> **Task item**
Retype the complete listing exactly as it appears.
Top of Given information
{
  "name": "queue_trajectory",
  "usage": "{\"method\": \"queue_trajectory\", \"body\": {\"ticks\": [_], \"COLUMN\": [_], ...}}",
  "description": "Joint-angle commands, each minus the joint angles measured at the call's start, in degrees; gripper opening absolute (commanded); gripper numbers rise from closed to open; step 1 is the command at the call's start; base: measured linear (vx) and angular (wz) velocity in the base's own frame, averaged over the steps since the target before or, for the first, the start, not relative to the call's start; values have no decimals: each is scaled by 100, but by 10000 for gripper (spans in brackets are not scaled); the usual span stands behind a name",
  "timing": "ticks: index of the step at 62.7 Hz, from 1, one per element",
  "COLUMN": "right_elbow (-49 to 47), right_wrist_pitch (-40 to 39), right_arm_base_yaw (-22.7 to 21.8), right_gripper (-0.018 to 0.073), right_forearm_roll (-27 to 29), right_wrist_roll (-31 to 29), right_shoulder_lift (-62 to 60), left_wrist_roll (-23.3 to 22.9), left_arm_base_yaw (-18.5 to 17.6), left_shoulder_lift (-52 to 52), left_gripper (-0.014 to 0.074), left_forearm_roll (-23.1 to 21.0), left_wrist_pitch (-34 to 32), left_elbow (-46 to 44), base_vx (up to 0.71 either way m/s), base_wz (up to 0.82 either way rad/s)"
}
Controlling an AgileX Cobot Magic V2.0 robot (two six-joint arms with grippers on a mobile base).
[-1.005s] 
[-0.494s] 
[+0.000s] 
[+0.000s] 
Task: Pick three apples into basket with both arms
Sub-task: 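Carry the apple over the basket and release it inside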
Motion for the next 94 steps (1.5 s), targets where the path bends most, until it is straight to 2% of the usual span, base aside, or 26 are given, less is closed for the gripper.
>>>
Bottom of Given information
> **Solution to this exercise**
{
  "name": "queue_trajectory",
  "usage": "{\"method\": \"queue_trajectory\", \"body\": {\"ticks\": [_], \"COLUMN\": [_], ...}}",
  "description": "Joint-angle commands, each minus the joint angles measured at the call's start, in degrees; gripper opening absolute (commanded); gripper numbers rise from closed to open; step 1 is the command at the call's start; base: measured linear (vx) and angular (wz) velocity in the base's own frame, averaged over the steps since the target before or, for the first, the start, not relative to the call's start; values have no decimals: each is scaled by 100, but by 10000 for gripper (spans in brackets are not scaled); the usual span stands behind a name",
  "timing": "ticks: index of the step at 62.7 Hz, from 1, one per element",
  "COLUMN": "right_elbow (-49 to 47), right_wrist_pitch (-40 to 39), right_arm_base_yaw (-22.7 to 21.8), right_gripper (-0.018 to 0.073), right_forearm_roll (-27 to 29), right_wrist_roll (-31 to 29), right_shoulder_lift (-62 to 60), left_wrist_roll (-23.3 to 22.9), left_arm_base_yaw (-18.5 to 17.6), left_shoulder_lift (-52 to 52), left_gripper (-0.014 to 0.074), left_forearm_roll (-23.1 to 21.0), left_wrist_pitch (-34 to 32), left_elbow (-46 to 44), base_vx (up to 0.71 either way m/s), base_wz (up to 0.82 either way rad/s)"
}
Controlling an AgileX Cobot Magic V2.0 robot (two six-joint arms with grippers on a mobile base).
[-1.005s] 
[-0.494s] 
[+0.000s] 
[+0.000s] 
Task: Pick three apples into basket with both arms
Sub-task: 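Carry the apple over the basket and release it inside
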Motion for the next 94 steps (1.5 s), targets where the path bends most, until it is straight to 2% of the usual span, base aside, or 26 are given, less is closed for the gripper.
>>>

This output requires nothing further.